In a world of fractured geopolitics, volatile trade and fragile supply chains, fiscal discipline and decisive action — not announcements — will determine India’s stability.
By Ravishankar Kalyanasundaram
The Finance Minister’s announcement of a stabilisation fund is an acknowledgement of gathering global economic turbulence. The fund is intended to provide a financial buffer against sudden spikes in crude prices, exchange-rate pressures and disruptions in exports or capital flows. In principle, such a mechanism can help the government intervene quickly — moderating domestic fuel prices, supporting stressed sectors and maintaining macroeconomic confidence when global markets turn hostile.
But the scale of the challenge confronting India demands a deeper and more urgent response.
The global environment has entered what may well be a prolonged phase of instability. Crude oil prices have now surged back into triple-digit territory, trading around $100–$103 per barrel in recent days amid escalating geopolitical tensions and fears of supply disruption. For India, which still imports nearly 85 percent of its crude requirement, this is not just a commodity movement — it is a macroeconomic stress signal. Each sustained increase in oil prices expands the import bill, adds to inflationary pressures and complicates fiscal management.
External vulnerabilities are also becoming more visible. India continues to receive over $120 billion annually in remittances, much of it from workers in the Gulf and West Asia. Rising geopolitical uncertainty and slowing project activity in parts of the Middle East are already creating concerns about job continuity for expatriate workers. Any prolonged disruption in employment prospects there can affect household consumption patterns across India and weaken a critical source of foreign-exchange inflow.
Exports, meanwhile, are facing a more uncertain outlook. Persistent supply-chain disruptions, shipping delays and dampened demand sentiment in key global markets are beginning to weigh on order pipelines. India’s merchandise exports, which had approached $450 billion, now face the risk of flattening growth or even short-term contraction if global trade conditions deteriorate further. Industrial sectors dependent on external demand are therefore entering a period of caution in hiring and investment.
Currency dynamics add another layer of complexity. While India’s foreign-exchange reserves remain significant, global capital flow volatility and widening trade imbalances can quickly test confidence in the rupee. At the same time, the country’s combined public debt — including central and state governments — continues to remain above 80 percent of GDP, limiting fiscal flexibility in responding to large external shocks.
In such a scenario, stabilising domestic fuel prices, protecting export competitiveness and sustaining macroeconomic credibility will require far more than a contingency fund. These objectives demand sustained fiscal space — and fiscal space can only be created through disciplined public finance and prioritised spending.
Yet across the country, competitive welfare expansion and politically driven concessions continue to stretch government finances.
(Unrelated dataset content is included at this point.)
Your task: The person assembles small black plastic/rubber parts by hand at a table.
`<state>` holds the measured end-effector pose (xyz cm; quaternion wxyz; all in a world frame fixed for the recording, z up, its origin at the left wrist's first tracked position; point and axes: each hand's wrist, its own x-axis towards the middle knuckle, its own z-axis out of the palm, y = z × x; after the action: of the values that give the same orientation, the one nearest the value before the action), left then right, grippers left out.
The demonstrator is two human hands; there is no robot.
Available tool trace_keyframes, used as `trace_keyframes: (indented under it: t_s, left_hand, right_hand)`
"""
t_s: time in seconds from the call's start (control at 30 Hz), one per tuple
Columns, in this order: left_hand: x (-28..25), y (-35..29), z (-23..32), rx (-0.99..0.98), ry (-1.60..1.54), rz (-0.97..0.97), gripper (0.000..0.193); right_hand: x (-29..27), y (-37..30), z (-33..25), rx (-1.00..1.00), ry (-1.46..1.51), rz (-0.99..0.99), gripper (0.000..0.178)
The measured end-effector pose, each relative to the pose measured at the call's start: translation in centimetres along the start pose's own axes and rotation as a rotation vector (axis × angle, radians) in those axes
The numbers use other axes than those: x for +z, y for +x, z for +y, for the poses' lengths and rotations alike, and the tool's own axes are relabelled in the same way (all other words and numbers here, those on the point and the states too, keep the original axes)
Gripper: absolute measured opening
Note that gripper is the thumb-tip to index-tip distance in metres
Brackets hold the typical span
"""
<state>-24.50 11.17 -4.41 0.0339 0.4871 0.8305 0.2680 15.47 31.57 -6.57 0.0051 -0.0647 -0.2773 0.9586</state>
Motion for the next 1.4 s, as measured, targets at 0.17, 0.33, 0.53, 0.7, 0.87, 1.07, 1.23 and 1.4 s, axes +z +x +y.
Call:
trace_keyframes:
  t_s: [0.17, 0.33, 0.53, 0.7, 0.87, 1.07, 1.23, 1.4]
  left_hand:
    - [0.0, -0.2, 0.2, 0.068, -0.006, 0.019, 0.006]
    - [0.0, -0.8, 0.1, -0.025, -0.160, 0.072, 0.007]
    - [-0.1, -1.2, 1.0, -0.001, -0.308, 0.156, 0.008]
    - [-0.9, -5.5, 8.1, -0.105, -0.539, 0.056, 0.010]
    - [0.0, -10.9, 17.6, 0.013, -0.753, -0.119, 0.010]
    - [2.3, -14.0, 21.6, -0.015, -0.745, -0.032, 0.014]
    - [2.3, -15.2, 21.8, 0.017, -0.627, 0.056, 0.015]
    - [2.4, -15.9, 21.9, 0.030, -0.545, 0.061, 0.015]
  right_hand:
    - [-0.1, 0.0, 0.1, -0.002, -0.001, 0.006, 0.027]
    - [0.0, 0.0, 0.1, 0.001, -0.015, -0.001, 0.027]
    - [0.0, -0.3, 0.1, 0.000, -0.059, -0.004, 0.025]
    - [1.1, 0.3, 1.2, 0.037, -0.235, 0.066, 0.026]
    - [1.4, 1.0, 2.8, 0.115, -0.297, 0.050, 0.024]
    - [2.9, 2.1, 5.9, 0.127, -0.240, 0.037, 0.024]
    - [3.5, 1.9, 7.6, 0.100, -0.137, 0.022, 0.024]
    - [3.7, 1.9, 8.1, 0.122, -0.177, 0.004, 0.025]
Subsidies, cash transfers and short-term relief measures often grow faster than revenue mobilisation. While social protection remains necessary, the absence of careful prioritisation risks crowding out investments in infrastructure, energy security, technology capacity and defence preparedness — investments that determine resilience in a volatile global order.
The responsibility therefore lies not just in acknowledging risks but in acting decisively to mitigate them. Strategic petroleum reserves must be strengthened. Export diversification must move from policy intent to measurable outcomes. Fiscal coordination between the Union and the states must become more transparent and accountable. Above all, economic governance must shift from episodic announcements to sustained execution.
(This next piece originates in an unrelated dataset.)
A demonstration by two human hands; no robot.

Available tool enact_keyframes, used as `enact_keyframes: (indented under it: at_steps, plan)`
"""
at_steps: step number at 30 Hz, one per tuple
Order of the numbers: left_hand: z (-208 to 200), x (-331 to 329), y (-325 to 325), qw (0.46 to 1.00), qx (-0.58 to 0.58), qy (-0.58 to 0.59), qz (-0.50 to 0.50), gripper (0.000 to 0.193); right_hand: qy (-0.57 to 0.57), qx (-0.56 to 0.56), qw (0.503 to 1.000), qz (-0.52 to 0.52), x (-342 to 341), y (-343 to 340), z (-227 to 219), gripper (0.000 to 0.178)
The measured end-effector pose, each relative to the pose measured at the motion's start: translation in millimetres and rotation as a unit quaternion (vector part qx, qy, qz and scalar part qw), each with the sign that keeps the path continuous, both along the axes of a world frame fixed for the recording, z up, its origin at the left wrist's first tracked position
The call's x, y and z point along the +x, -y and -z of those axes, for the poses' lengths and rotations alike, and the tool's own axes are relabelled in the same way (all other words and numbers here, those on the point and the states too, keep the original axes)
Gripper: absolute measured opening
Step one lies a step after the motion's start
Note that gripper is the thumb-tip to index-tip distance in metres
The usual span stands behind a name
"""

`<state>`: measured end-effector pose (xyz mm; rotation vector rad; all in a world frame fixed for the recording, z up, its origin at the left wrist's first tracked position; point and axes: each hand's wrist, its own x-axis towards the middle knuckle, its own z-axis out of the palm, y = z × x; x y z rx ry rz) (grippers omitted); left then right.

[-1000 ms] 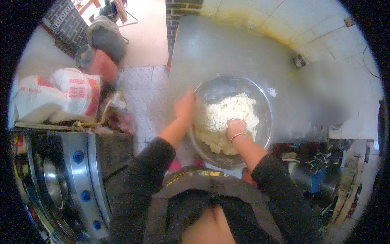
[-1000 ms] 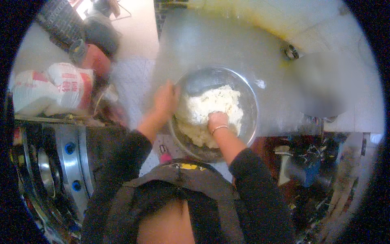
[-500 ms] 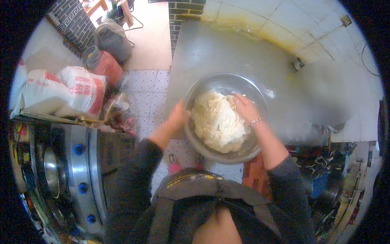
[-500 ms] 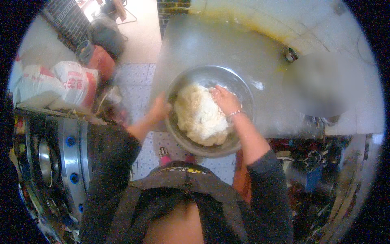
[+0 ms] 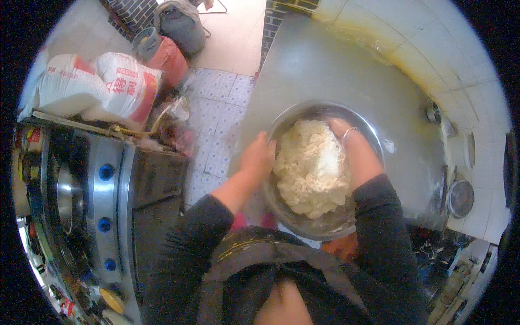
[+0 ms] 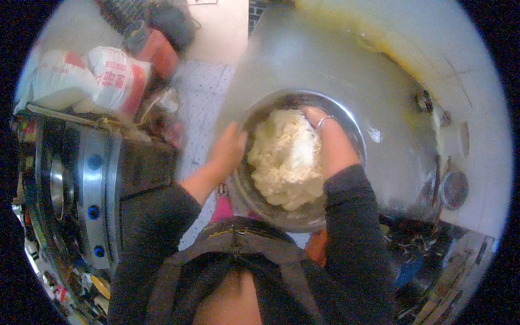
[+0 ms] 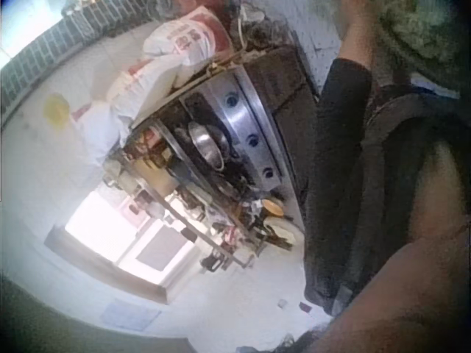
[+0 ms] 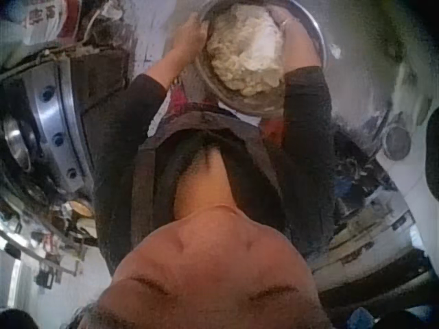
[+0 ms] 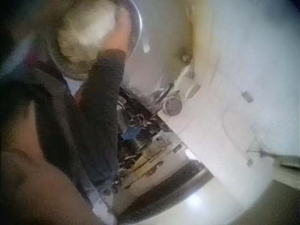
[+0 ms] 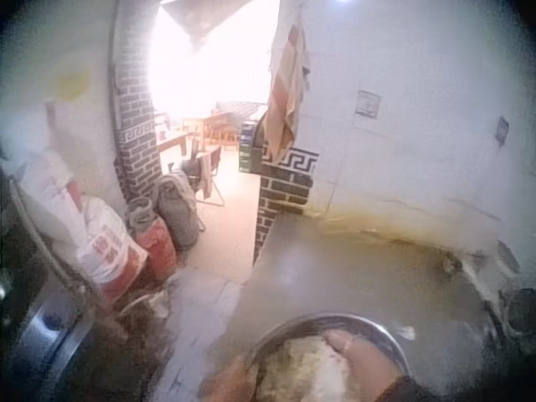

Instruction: The person kneads a large mass of dough in a metal bowl by hand, repeatedly folding and pressing it. They briefly walk to a nearby countertop to open a sandwich press, flip two cooking flatbreads, and close the lid before returning to knead the dough again.

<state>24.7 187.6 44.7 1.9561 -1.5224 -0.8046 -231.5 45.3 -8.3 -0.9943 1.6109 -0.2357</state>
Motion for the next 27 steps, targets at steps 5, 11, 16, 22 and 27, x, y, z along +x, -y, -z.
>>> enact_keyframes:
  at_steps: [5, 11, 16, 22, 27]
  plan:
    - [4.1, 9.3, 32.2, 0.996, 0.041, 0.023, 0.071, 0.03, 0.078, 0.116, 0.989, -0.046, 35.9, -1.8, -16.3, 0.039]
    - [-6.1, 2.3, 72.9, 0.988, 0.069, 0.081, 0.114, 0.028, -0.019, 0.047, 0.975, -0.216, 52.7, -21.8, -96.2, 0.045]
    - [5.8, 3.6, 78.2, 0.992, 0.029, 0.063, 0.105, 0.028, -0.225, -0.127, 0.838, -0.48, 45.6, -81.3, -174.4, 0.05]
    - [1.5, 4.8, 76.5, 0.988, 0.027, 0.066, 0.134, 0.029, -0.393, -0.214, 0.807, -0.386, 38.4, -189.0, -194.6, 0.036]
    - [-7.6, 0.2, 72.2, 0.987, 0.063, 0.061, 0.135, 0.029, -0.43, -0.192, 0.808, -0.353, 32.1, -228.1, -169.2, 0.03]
India’s economic rise has always been shaped by its ability to adapt to global shifts. But the present moment suggests that uncertainty itself is becoming the new normal. Citizens and investors are no longer reassured by statements alone. They look for evidence that the nation’s finances are being prepared for shocks that are already visible on the horizon.
The stabilisation fund signals awareness. What India now requires is resolve.
Because economic storms rarely announce their full force in advance.
They gather quietly — in rising oil prices, anxious export markets and uncertain jobs abroad.
And by the time their impact is fully felt, preparation is no longer a choice.
It is either already done — or already too late.